We were first ushered into an enormous (23,000 volume)
research library that contained books dating back centuries. These volumes
traced the evolution of bullfighting, bull breeding and lineage and even
included books and articles on medical techniques for saving the lives and
limbs of gored toreadors – and luckless spectators.
|
Bronze horse brought to Tres Marias from Bilbao in Spain |
From there, we were taken into the various galleries of the
museum, which is enormous. There are capes, swords, and muletas, from famous
bullfighters like Manolete and Dominguin. There are one of a kind Aztec
renderings of the first bullfights – which were much more like gladiatorial
games.
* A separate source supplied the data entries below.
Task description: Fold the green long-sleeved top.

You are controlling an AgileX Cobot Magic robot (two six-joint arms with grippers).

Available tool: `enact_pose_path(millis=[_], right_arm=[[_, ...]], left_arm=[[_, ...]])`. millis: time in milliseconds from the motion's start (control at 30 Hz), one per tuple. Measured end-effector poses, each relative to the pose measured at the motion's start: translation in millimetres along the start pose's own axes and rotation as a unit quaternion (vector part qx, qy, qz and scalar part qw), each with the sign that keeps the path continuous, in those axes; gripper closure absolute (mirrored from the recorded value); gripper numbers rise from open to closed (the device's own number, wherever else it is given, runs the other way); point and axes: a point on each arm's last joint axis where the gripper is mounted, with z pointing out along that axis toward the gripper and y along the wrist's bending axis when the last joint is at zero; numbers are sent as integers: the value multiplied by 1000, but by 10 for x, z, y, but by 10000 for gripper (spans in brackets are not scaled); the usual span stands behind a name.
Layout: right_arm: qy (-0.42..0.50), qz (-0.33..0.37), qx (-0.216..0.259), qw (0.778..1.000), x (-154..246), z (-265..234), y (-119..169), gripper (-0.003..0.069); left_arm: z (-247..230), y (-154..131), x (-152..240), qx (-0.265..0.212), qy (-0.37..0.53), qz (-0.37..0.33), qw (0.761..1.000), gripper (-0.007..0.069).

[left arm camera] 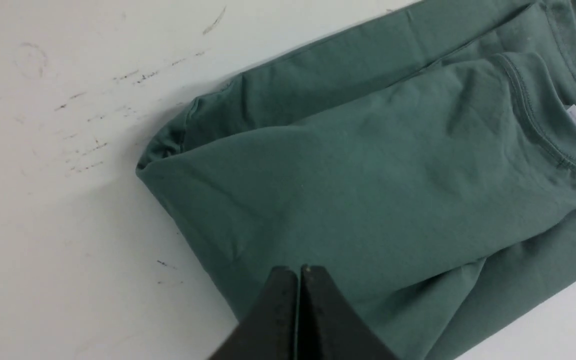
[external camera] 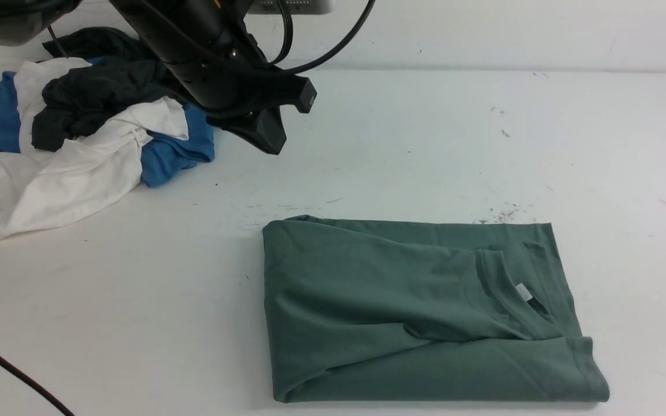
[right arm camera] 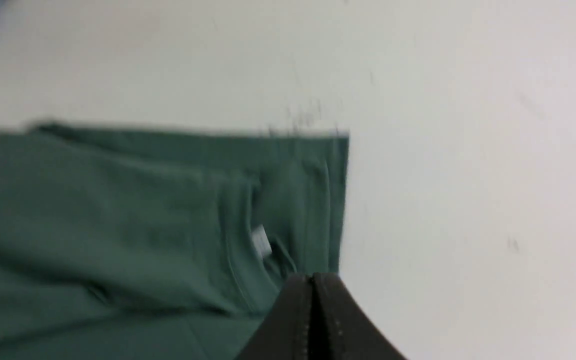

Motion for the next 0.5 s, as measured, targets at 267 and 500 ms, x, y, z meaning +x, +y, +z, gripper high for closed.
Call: enact_pose_path(millis=[267, 500], right_arm=[[-179, 24, -54, 982, 852, -133, -68, 672], [-229, 16, -59, 972, 932, -87, -75, 672]], left_arm=[[1, -24, -2, 11, -1, -3, 1000, 629], [1, -24, -2, 11, -1, -3, 1000, 629]])
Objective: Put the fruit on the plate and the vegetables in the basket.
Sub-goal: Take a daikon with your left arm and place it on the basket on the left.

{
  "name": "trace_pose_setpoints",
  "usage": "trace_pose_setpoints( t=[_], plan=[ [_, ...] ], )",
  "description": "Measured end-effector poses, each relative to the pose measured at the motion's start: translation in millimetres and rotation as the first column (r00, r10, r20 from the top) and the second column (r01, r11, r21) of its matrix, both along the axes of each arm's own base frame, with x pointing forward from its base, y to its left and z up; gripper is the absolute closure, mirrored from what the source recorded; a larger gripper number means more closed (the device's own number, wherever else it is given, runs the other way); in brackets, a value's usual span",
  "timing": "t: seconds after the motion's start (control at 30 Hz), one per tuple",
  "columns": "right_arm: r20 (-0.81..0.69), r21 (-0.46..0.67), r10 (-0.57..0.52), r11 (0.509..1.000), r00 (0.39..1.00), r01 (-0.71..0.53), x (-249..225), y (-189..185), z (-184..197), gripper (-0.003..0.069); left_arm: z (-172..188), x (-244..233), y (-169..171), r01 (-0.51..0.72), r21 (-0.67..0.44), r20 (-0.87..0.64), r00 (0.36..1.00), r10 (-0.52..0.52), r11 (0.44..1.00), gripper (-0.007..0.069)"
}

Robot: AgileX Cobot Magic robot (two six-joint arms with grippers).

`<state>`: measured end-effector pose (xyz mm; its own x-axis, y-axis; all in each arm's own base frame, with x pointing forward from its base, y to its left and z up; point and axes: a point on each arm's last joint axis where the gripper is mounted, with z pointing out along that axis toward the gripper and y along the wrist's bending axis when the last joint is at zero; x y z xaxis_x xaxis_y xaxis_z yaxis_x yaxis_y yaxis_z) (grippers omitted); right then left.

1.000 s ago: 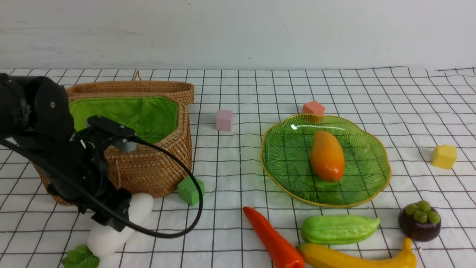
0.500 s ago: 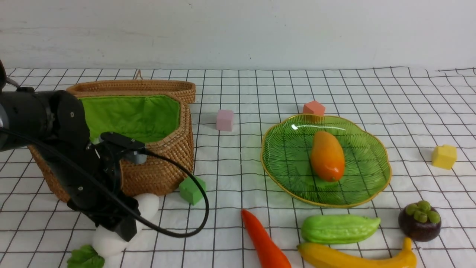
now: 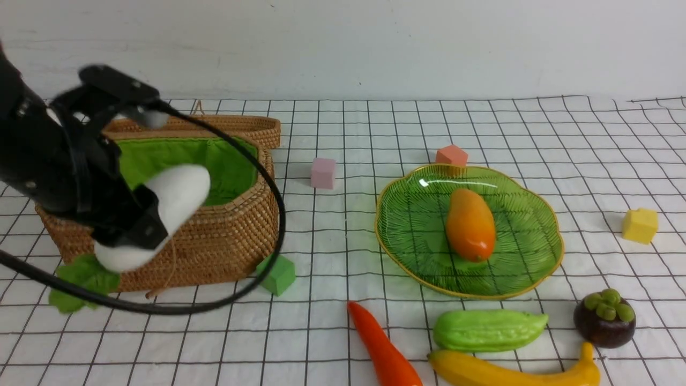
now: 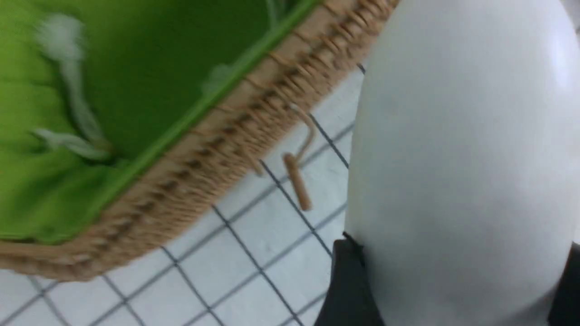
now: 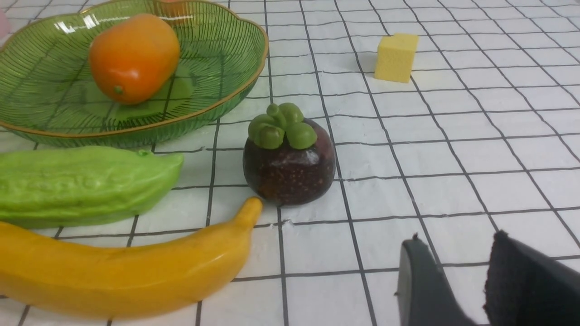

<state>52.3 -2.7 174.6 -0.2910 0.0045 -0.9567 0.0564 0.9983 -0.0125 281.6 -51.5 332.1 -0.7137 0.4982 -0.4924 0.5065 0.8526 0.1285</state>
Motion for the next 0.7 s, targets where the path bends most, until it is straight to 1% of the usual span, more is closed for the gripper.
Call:
trace_pose_setpoints(
  t=[0.03,0.07,0.1,0.13,0.17,0.2,0.27,0.33,0.43,0.47,0.5,0.57,0.7],
  plan=[
    [0.0,0.0,0.0,1.0,1.0,0.0,0,0,0,0.0417,10,7,8,-0.074,-0.013,0.106,0.992,0.075,0.997,0.0137],
    [0.0,0.001,0.0,1.0,1.0,0.0,0,0,0,0.0417,14,12,11,-0.111,-0.031,0.172,0.978,0.115,0.993,0.0137],
    [0.0,0.001,0.0,1.0,1.0,0.0,0,0,0,0.0417,15,15,13,-0.129,-0.04,0.196,0.971,0.135,0.991,0.0137],
    [0.0,0.0,0.0,1.0,1.0,0.0,0,0,0,0.0417,17,26,18,-0.196,-0.083,0.276,0.938,0.211,0.977,0.0137],
    [0.0,0.0,0.0,1.0,1.0,0.0,0,0,0,0.0417,17,34,20,-0.231,-0.111,0.309,0.916,0.255,0.967,0.0137],
    [0.0,0.0,0.0,1.0,1.0,0.0,0,0,0,0.0417,16,35,21,-0.244,-0.119,0.314,0.91,0.27,0.962,0.0137],
    [0.0,0.0,0.0,1.0,1.0,0.0,0,0,0,0.0417,7,51,21,-0.293,-0.168,0.339,0.879,0.334,0.941,0.0137],
    [0.0,0.0,0.0,1.0,1.0,0.0,0,0,0,0.0417,-9,66,22,-0.345,-0.192,0.317,0.864,0.391,0.919,0.0137],
    [0.0,0.0,0.0,1.0,1.0,0.0,0,0,0,0.0417,-36,81,24,-0.418,-0.179,0.256,0.854,0.453,0.89,0.0137],
    [0.0,0.0,0.0,1.0,1.0,0.0,0,0,0,0.0417,-38,82,24,-0.423,-0.178,0.252,0.853,0.456,0.889,0.0137],
    [0.0,0.0,0.0,1.0,1.0,0.0,0,0,0,0.0416,-48,85,25,-0.459,-0.164,0.224,0.845,0.486,0.873,0.0134],
    [0.0,0.0,0.0,1.0,1.0,0.0,0,0,0,0.0416,-53,86,27,-0.498,-0.157,0.198,0.83,0.521,0.853,0.0097],
    [0.0,0.0,0.0,1.0,1.0,0.0,0,0,0,0.0416,-46,80,30,-0.539,-0.159,0.18,0.808,0.561,0.827,-0.0022]
  ],
)
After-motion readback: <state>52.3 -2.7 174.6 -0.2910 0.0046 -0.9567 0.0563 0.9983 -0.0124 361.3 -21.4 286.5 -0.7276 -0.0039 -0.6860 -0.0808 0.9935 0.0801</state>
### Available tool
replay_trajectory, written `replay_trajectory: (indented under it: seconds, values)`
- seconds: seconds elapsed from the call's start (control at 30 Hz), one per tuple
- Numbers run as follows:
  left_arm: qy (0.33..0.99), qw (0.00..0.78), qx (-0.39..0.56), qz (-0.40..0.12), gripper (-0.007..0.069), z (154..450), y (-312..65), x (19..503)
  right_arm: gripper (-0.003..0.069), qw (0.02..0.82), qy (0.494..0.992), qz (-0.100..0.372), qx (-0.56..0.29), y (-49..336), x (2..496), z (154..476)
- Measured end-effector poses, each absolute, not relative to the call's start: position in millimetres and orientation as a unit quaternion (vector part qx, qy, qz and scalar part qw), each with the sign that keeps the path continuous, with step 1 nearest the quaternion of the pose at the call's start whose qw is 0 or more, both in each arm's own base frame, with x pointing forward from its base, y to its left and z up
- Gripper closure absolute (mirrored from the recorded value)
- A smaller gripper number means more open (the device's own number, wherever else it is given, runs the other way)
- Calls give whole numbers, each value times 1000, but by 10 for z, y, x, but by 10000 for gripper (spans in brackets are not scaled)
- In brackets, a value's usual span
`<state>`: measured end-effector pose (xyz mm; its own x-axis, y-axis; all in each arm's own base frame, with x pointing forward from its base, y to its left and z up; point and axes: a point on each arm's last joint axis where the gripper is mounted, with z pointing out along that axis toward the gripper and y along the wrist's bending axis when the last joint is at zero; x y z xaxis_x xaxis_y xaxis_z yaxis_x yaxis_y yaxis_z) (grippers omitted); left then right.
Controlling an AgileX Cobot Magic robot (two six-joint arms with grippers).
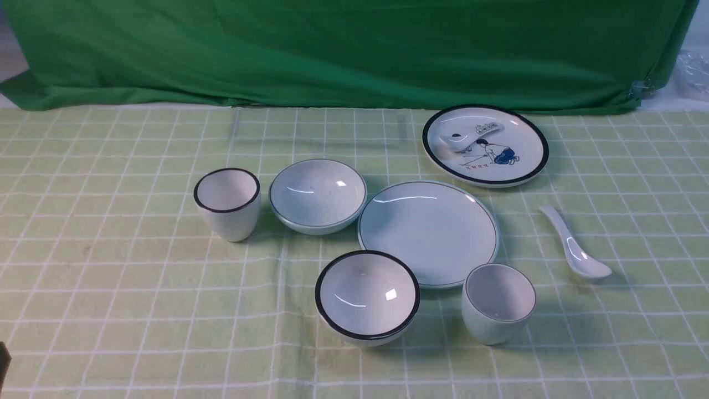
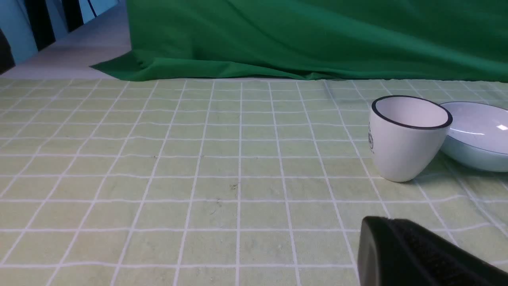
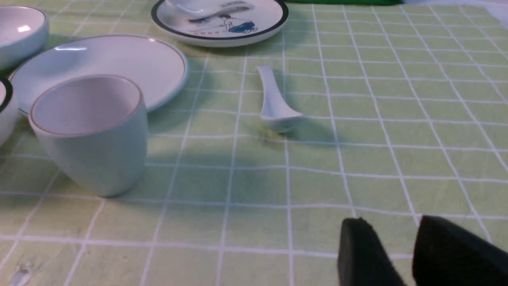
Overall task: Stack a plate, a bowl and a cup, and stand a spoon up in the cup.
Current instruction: Use the left arm to grab a blue rice bowl
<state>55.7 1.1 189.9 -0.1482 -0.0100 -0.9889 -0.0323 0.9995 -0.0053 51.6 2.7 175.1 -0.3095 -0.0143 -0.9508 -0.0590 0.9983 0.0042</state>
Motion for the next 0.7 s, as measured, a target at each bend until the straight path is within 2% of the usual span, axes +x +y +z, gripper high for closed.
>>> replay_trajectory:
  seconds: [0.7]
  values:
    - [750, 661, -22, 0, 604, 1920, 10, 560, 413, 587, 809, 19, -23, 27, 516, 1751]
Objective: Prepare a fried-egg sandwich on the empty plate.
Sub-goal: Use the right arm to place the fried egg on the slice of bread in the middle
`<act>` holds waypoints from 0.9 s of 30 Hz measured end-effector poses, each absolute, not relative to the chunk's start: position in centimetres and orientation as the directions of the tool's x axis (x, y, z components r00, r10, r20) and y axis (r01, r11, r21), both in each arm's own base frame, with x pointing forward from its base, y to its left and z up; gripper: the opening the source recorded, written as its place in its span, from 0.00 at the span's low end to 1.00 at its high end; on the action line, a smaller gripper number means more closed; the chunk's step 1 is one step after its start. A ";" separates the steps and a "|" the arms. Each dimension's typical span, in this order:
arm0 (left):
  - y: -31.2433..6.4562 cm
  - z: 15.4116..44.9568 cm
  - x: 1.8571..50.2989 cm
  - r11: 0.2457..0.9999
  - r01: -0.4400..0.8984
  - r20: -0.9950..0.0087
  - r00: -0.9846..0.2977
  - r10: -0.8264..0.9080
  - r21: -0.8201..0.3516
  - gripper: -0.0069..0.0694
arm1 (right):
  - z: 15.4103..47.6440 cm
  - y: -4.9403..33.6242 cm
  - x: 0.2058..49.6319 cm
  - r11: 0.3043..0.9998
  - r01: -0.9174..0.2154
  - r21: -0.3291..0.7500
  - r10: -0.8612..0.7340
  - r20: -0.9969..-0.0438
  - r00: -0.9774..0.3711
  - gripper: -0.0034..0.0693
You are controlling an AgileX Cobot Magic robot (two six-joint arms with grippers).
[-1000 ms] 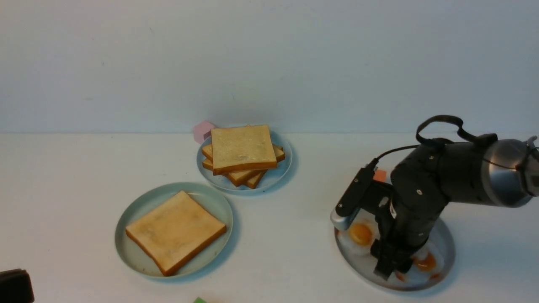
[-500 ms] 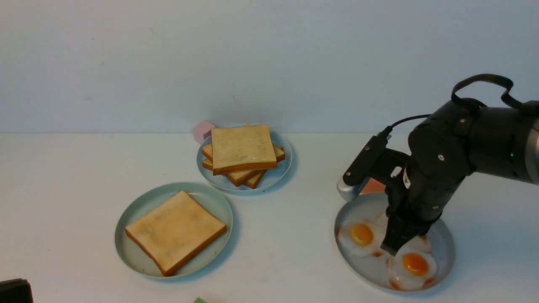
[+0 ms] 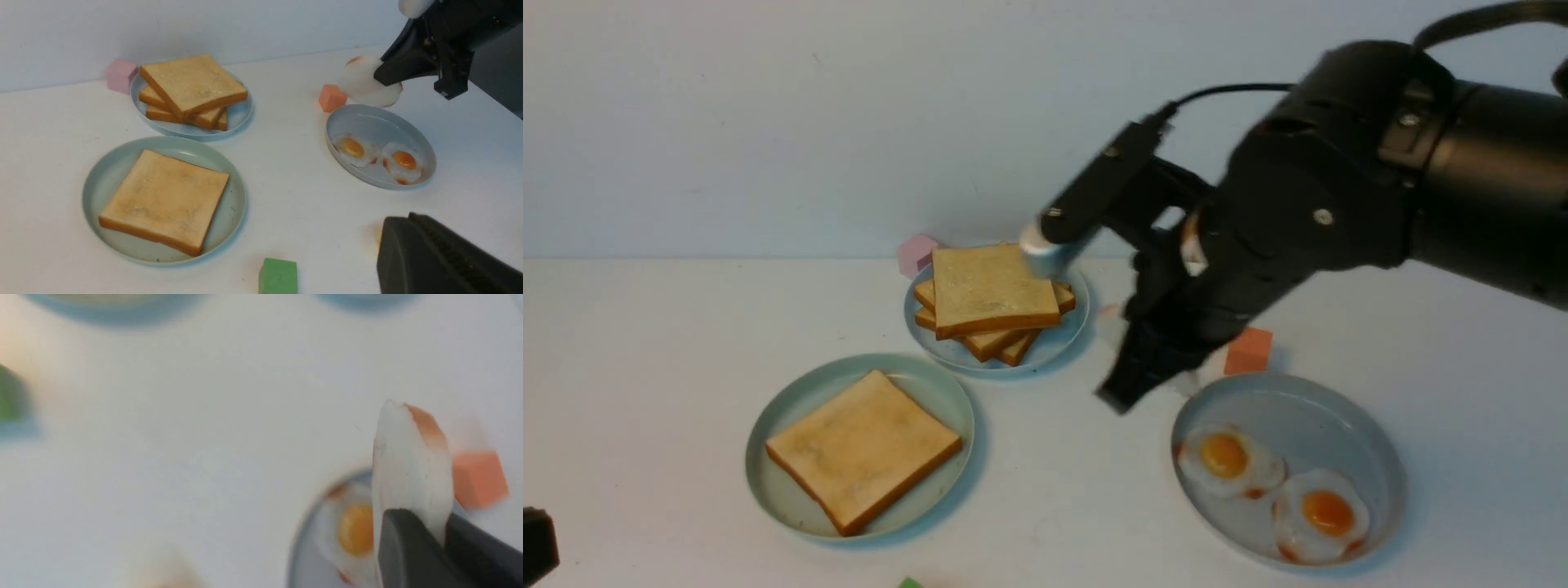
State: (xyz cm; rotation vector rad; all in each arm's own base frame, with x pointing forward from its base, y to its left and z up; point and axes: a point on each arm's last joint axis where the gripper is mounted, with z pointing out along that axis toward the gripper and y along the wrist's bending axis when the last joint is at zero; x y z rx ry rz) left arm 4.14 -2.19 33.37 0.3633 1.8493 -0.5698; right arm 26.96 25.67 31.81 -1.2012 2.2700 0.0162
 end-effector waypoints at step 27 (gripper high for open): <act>-2.1 33.6 4.2 0.839 0.496 -0.945 -0.322 -0.061 -0.223 0.07 | 21.1 41.1 33.3 0.540 -0.807 -0.239 -0.769 -0.529 -0.358 0.13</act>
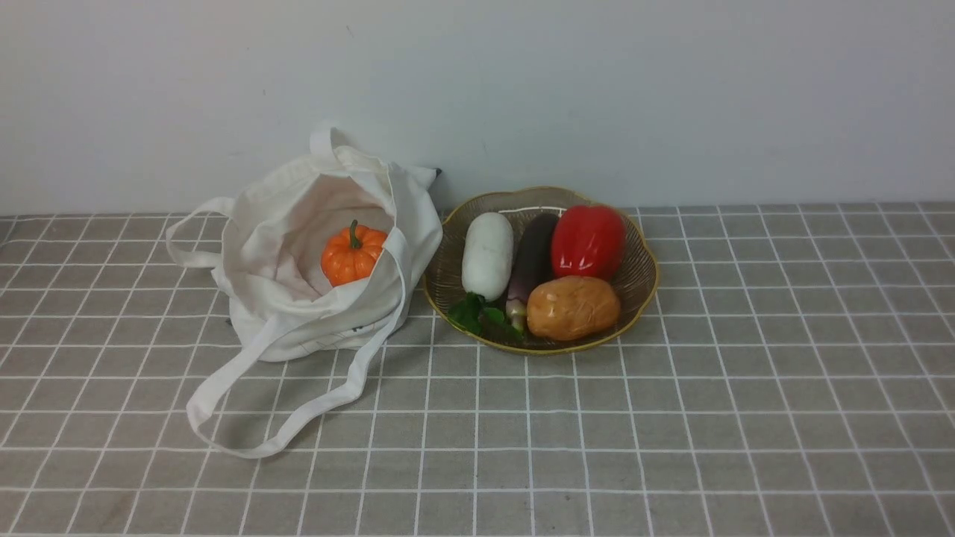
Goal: Take vegetables from bag on grey coffee tablecloth place on plate.
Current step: 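Reach into the cloth bag and grasp the pumpkin with the left gripper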
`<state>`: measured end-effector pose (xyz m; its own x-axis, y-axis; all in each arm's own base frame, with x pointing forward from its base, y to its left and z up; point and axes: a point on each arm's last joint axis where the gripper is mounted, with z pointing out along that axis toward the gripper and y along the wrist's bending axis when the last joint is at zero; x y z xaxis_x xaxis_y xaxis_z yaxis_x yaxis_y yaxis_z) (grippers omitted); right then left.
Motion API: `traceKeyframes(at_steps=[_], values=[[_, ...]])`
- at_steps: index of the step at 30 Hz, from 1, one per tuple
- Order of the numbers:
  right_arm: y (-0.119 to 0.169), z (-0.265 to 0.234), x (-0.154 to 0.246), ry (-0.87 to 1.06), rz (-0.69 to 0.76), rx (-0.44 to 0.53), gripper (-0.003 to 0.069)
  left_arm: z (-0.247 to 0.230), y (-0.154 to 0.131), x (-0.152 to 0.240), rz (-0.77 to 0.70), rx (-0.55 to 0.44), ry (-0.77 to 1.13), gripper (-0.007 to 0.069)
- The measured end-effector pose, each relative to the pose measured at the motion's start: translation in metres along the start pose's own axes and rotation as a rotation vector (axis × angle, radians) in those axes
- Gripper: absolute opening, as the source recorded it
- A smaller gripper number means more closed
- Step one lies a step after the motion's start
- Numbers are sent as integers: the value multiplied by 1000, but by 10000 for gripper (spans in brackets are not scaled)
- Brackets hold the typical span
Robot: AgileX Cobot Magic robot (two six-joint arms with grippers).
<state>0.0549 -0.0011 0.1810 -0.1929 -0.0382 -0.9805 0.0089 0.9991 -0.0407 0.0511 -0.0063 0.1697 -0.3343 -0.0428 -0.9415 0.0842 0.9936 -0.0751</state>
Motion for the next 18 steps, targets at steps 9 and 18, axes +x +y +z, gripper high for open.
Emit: traceKeyframes(at_steps=[9,18], values=[[0,0,0,0,0,0,-15,0,0,0,-11,4,0,-5],[0,0,0,0,1,0,-15,-1,-16,-1,-567,178,24,-5]])
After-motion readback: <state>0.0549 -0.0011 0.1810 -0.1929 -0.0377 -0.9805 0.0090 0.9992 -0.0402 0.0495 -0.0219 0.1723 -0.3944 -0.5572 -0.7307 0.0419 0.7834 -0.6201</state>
In other galleries are stuffed bulls and their breeding history,
decorated like fallen heroes, with the killing blow of the recibiendo, still visible on their backs. And then hall after hall
of Spanish and Mexican painters and their renderings of all the different
aspects of the art form, including flamenco dance depictions- and of course
Carmen, once again.
But then, as if this overwhelming argument for the validity
of the art form wasn’t enough, we came to the Goyas and the Picassos. These were
not prints or reproductions. These were the originals. There were 28 Goyas,
arranged in the sequence of a bullfight from the first third (tercero), where
the torero sizes up the bull using a cape and covered wooden stick, to the
second third, where the bull is stimulated, but not injured, with banderillas,
to the final third (muerte) where the torero and the bull fight to the death.
It is a stunning display – one which would be sufficient to draw crowds to any
museum in the world.
And then, Picasso. A room the size of a small single story
house given over to his paintings, ceramics, sketches devoted to
bullfighting.
There is even a
traje de luces (suit of lights) that Picasso stitched and embroidered, entirely
by hand, for the bull fighter, Dominguin. To see this much of such a master’s
work was overwhelming. One could spend days in this room alone. We doubt there
is anything like it in the world.
Before we knew it, the day was over. Moises, had one last
surprise for us: a gorgeous book that contained the story of the museum’s
creation and a number of reprinted paintings and posters and a Skype session
with Don Salvator who thanked us for
the visit. We could not, in our craziest dreams, imagined a more perfect day.
As our days in Guanajuato wound down, we saw both Rogelio
(now Roy, to us) and Emilio for drinks, chess games and, as a last beautiful
gesture, and invitation to their home for drinks and dinner. This, above all,
was the most intimate time we had ever spent in Mexico passing the time with
both of these new friends and their sweet dog Laika.
|
A paddler in the cemetery? |
|
Beautiful masks in Pátzcuaro |
But, alas, we had further to fly. By the next day, after
long goodbyes and promises to stay connected, we left Guanajuato for Pátzcuaro,
a small village by a lake and our adventures took yet another amazing turn.